By Erik Wasson - 04/24/13 03:03 PM EDT
The powerful House Ways and Means Committee on Wednesday approved a bill to prioritize payments once the nation’s debt ceiling is reached.
The bill was reported out on party lines by a vote of 22 to 14.
Democrats say the bill is a sure sign that House Republicans want to use the debt ceiling to try to force President Obama to slash the budget as they did during the standoff in 2011, and the bill is a way to shield themselves from criticism.
The bill, introduced by Rep. Tom McClintock (R-Calif.) and amended by Chairman Dave Camp (R-Mich.), would also exempt new debt to pay Social Security benefits from the debt ceiling.
“My amendment does not raise the debt limit. Instead, it requires the Department of Treasury to roll over existing debt by issuing debt outside the limit solely for the purpose of paying principle and interest on our current debt.
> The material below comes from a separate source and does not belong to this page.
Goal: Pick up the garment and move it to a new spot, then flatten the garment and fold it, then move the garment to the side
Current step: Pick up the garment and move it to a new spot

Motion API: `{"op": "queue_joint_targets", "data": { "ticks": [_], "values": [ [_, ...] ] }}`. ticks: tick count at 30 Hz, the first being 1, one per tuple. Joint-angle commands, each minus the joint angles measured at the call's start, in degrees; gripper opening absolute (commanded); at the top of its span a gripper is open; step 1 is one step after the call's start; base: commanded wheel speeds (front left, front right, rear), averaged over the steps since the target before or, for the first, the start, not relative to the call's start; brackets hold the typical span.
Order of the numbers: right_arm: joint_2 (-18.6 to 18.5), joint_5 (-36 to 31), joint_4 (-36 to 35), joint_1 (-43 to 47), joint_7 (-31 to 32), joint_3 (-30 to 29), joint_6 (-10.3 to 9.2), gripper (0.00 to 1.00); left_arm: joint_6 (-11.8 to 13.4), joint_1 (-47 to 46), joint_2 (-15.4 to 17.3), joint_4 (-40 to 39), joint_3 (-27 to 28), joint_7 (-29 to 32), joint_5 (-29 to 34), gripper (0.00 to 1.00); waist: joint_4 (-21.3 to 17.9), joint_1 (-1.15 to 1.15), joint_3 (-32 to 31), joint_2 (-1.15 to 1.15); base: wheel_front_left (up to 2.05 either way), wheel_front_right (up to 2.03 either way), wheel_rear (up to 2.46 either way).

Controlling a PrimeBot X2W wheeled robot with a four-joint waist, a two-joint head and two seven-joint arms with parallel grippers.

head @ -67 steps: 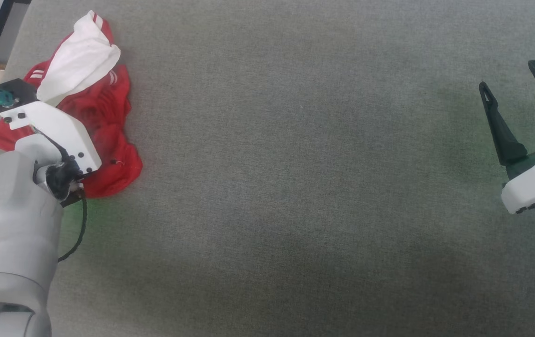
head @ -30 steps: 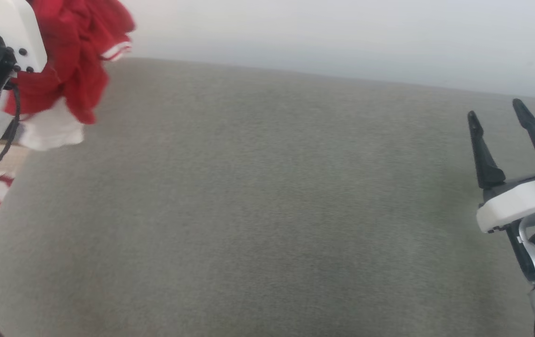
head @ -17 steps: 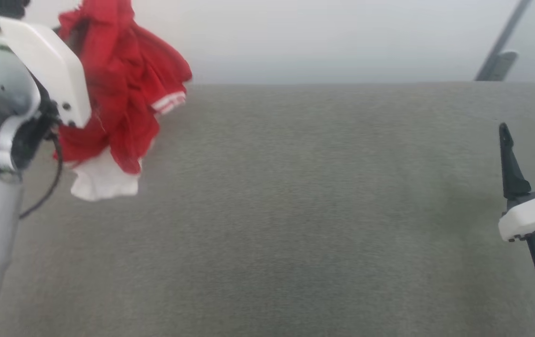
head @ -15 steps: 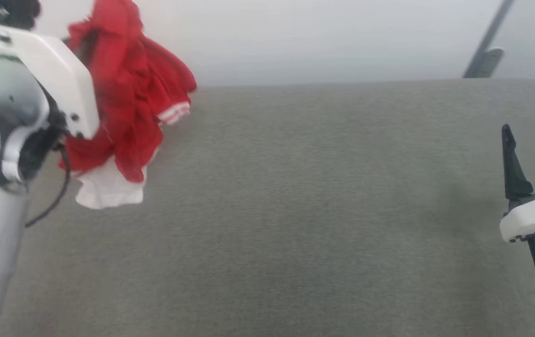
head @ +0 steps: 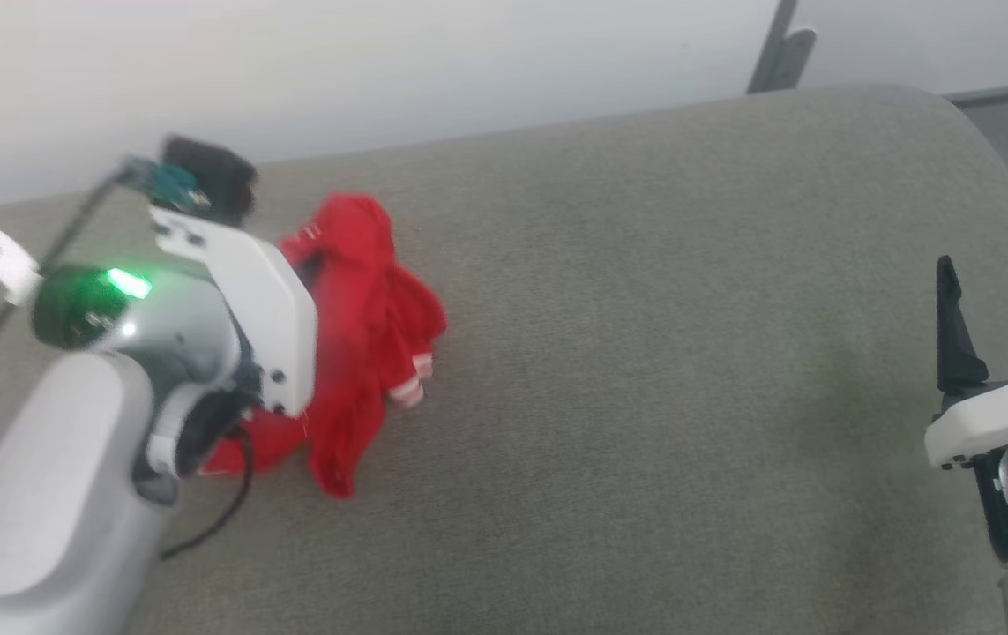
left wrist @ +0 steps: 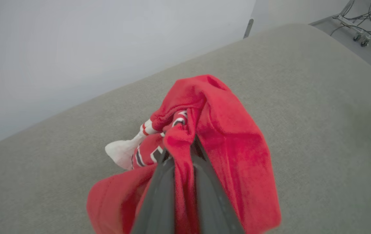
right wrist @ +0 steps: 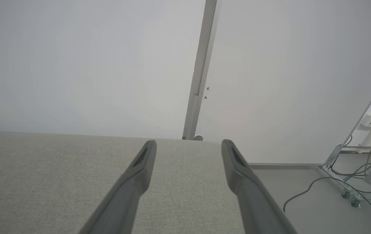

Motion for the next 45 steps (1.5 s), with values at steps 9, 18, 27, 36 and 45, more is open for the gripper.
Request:
{"op": "queue_joint_targets", "data": {
  "ticks": [9, 18, 27, 36, 45],
  "values": [
    [2.04, 0.28, 2.54, -0.94, -1.02, 1.31, -0.08, 1.00, -0.79, 5.01, -3.38, 10.16, -3.70, -1.15, -1.19, 0.00, -3.07, 0.00, 1.49, 0.00, 0.00, 0.00, 0.00],
    [2.92, 1.18, 3.23, -0.67, -1.06, 3.69, -0.08, 1.00, -3.71, 6.14, -6.04, 24.69, -5.94, -3.06, -2.62, 0.00, -3.48, 0.00, 0.64, 0.00, 0.00, 0.00, 0.00],
    [2.36, 1.78, 3.39, 0.24, -1.07, 5.16, -0.08, 1.00, -6.63, 3.93, -7.03, 29.61, -5.67, -8.29, -3.34, 1.00, -1.73, 0.00, -1.66, 0.00, 0.00, 0.00, 0.00],
    [1.72, 2.11, 2.40, 1.59, -1.07, 6.69, -0.08, 1.00, -6.94, 6.15, -4.93, 25.12, -3.10, -17.09, -2.47, 1.00, 0.77, 0.00, -4.28, 0.00, 0.00, 0.00, 0.00],
    [1.40, 1.73, -0.12, 3.87, -1.07, 7.95, -0.08, 1.00, -4.39, 14.15, 0.11, 15.77, 3.46, -30.17, -1.80, 1.00, 2.93, 0.00, -6.44, 0.00, 0.00, 0.00, 0.00]
  ]
}}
Importantly, this legislation defines 'interest' in a way that requires Treasury to make the interest payments necessary to ensure that Social Security benefits can be paid in full and on time,” Camp said at the committee markup.
Camp insisted that the bill would remove the threat of a “default” as lawmakers battle over the budget.
“[T]wo major credit rating agencies, Moody’s and Standard and Poor’s, have indicated that they distinguish between failure to make a debt payment and payment on another obligation of the United States,” he said. "They have said it is unlikely that failure to pay any other obligations would prompt a review of the US. credit rating."
Camp said Congress must enact deficit reduction that cuts entitlements without raising taxes.
“This Committee has already begun to examine those policies and will continue to do so over the coming months. In the meantime, we must act to make it clear to the American people and the world economy that the U.S. will not default on a debt payment,” he said.
Democrats shot back that the GOP bill makes a false distinction, and said failing to pay bills to contractors or make other benefit payments will cause an economic crisis. They said Republicans need to simply pass legislation that raises the debt ceiling.
“The party that prides itself on fiscal responsibility has become the party of fiscal folly, that is what is happening here today,” Rep. Lloyd Doggett (D-Texas) said.
“Despite the damage inflicted on our economy two years ago, and against the renewed warnings of economists, Republicans are once again steering our nation toward default. Indeed, they are preparing for default. That’s what this bill is all about. Because let’s be clear: prioritization by any name is default,” said Rep. Sander Levin (D-Mich.), the committee's ranking member.
“This default preparation legislation would allow Treasury to continue paying private bondholders, including Chinese investors, while perhaps having to default on salaries for our troops in harm’s way, medical care for our veterans at home, or payments to American businesses,” he said.
"This kind of positioning is very dangerous," Levin said. "This is another nail in the coffin of bipartisanship."
House Budget Committee Chairman Paul Ryan (R-Wis.) threw his support behind the bill and accused Democrats of clinging to a “default” talking point as an excuse for not cutting spending.
“Cutting spending is not defaulting. Not redeeming a bond is defaulting,” he said.
“Nobody is talking about brinkmanship on default,” Ryan said.
Republicans signaled that they intend to use the bill to blame the White House if a default occurs. Rep. Tom Price (R-Ga.) said Obama would have to decide which others bills to pay if the debt ceiling is reached.
A committee aide said that the bill does not explicitly authorize new spending, but exempts transfers of funds to pay bond obligations and Social Security payments.
To prevent the administration from “gaming the system,” the bill requires a weekly report from the Treasury Secretary on how the authority is used.
As it stands, Treasury is expected to be able to use "extraordinary measures" to avoid missing any payments until August.
The Ways and Means legislation would push back the date when Treasury is expected to exhaust extraordinary measures, though sources said it is unclear by how much.
This story was updated at 12:39 p.m.